§ WORK TASK:
Quote exactly the lines spanning from the top of the data below to the line that contains "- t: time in", including both.

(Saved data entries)
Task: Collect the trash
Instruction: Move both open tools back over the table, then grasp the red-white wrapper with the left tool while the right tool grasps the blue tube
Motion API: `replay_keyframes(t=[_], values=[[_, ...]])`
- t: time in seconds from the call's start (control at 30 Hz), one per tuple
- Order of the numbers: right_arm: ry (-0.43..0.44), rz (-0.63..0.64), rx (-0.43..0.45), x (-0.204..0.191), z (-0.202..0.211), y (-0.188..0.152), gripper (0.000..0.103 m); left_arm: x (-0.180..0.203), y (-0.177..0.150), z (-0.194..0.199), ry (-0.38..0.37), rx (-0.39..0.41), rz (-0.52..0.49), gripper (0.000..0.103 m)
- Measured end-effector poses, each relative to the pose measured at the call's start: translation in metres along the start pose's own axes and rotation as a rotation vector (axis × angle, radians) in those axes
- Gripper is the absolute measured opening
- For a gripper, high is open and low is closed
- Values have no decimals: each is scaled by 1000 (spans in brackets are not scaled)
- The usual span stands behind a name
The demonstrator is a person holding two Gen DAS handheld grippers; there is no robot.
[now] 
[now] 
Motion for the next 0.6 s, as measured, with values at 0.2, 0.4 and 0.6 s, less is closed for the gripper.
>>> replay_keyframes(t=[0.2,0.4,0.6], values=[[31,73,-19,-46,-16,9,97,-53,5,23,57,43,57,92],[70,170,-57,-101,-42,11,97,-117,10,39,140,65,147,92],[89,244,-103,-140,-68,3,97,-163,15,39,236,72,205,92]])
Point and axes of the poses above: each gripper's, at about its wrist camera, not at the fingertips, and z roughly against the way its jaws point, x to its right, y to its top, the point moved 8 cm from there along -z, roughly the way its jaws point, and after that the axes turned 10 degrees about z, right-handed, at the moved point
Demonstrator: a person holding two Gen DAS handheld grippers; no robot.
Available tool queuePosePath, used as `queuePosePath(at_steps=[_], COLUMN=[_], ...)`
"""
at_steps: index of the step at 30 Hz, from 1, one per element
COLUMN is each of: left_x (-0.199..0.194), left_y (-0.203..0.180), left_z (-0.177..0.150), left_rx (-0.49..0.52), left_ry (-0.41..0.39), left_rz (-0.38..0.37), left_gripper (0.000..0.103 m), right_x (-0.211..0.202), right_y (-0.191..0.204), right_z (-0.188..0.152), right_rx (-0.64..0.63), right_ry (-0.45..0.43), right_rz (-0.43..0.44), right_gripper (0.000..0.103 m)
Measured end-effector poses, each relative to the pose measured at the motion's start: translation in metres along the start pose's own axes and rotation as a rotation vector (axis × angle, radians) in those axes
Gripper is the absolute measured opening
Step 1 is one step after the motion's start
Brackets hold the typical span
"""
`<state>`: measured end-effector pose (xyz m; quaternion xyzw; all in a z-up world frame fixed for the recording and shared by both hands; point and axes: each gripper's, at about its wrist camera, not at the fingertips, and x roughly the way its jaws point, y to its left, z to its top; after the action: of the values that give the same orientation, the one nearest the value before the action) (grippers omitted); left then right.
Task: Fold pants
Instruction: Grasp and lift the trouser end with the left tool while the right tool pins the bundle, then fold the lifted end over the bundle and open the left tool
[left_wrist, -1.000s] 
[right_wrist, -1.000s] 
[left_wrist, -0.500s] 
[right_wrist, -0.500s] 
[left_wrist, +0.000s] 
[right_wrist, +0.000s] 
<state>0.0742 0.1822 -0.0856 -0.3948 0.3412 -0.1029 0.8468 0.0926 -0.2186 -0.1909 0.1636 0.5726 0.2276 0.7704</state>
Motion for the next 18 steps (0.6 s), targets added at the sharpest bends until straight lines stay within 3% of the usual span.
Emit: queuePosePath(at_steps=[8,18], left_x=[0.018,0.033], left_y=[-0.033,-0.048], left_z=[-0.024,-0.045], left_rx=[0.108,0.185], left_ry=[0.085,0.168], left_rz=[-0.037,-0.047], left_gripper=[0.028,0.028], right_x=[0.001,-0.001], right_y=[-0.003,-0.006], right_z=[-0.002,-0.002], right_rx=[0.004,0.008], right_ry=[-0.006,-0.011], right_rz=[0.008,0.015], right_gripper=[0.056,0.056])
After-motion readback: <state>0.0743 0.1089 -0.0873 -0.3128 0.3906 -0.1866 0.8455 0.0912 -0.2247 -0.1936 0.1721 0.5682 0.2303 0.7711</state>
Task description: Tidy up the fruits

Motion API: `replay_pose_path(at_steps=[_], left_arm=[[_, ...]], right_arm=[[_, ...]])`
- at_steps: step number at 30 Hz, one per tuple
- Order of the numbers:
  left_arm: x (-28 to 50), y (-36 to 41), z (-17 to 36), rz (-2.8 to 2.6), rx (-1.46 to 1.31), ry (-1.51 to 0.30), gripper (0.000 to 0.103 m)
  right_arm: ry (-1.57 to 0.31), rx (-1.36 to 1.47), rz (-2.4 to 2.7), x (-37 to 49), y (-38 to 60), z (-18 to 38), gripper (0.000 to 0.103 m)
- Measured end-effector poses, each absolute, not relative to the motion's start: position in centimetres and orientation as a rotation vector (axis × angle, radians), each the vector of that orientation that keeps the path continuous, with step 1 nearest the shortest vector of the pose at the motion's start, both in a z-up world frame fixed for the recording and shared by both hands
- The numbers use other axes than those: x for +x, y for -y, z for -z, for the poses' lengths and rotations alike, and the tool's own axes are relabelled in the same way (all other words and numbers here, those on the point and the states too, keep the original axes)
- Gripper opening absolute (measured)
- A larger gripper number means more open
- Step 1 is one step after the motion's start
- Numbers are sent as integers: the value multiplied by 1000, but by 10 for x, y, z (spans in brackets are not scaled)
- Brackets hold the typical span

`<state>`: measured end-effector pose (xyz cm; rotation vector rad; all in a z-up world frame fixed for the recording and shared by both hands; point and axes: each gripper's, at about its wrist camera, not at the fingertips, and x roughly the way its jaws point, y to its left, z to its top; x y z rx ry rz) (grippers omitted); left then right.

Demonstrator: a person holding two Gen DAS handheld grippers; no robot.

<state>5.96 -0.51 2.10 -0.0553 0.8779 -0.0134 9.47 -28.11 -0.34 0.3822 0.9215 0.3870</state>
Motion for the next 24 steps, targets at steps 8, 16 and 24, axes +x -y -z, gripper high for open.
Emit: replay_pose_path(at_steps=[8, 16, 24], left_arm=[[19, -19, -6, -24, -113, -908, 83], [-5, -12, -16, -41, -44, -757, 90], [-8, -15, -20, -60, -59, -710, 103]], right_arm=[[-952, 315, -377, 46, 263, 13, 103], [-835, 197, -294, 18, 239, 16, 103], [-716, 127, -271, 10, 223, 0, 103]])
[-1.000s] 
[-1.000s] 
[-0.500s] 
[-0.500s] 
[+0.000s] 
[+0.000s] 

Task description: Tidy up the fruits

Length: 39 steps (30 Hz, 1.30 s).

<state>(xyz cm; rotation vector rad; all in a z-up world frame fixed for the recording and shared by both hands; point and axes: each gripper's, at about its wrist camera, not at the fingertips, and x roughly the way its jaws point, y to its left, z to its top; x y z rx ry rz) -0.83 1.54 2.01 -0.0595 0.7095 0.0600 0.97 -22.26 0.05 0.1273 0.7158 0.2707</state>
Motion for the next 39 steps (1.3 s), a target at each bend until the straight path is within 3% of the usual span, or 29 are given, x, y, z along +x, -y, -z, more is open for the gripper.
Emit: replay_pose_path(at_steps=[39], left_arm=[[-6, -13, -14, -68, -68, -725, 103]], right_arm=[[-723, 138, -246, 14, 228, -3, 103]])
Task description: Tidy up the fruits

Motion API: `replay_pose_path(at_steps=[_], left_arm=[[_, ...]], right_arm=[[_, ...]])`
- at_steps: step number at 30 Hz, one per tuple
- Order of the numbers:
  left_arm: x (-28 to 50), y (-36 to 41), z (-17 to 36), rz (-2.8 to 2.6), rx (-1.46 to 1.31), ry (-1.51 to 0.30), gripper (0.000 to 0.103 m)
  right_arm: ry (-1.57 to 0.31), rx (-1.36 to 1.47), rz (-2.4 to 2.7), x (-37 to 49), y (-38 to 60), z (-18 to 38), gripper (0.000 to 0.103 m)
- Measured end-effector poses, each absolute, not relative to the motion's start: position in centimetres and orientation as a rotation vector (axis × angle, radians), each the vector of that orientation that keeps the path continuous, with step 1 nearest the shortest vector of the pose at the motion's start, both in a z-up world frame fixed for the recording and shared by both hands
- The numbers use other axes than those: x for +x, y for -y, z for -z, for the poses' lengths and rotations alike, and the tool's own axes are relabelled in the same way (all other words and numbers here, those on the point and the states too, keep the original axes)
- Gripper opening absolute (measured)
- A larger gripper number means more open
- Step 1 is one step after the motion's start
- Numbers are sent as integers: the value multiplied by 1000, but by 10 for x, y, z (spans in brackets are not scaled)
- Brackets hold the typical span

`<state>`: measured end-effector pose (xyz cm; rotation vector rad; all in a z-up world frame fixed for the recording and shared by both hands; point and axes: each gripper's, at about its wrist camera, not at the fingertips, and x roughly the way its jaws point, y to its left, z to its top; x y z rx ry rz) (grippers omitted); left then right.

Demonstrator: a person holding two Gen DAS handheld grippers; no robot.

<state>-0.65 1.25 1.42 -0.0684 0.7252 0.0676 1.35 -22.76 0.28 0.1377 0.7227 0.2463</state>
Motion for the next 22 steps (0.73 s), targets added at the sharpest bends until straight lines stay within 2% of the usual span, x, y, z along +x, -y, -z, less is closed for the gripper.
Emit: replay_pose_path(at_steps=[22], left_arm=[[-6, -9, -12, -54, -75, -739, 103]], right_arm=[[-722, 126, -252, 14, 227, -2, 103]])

§ RESULT OF THE TASK:
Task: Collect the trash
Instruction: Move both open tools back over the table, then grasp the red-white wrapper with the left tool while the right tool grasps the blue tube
Motion API: `replay_keyframes(t=[_], values=[[_, ...]])`
- t: time in seconds from the call's start (control at 30 Hz), one per tuple

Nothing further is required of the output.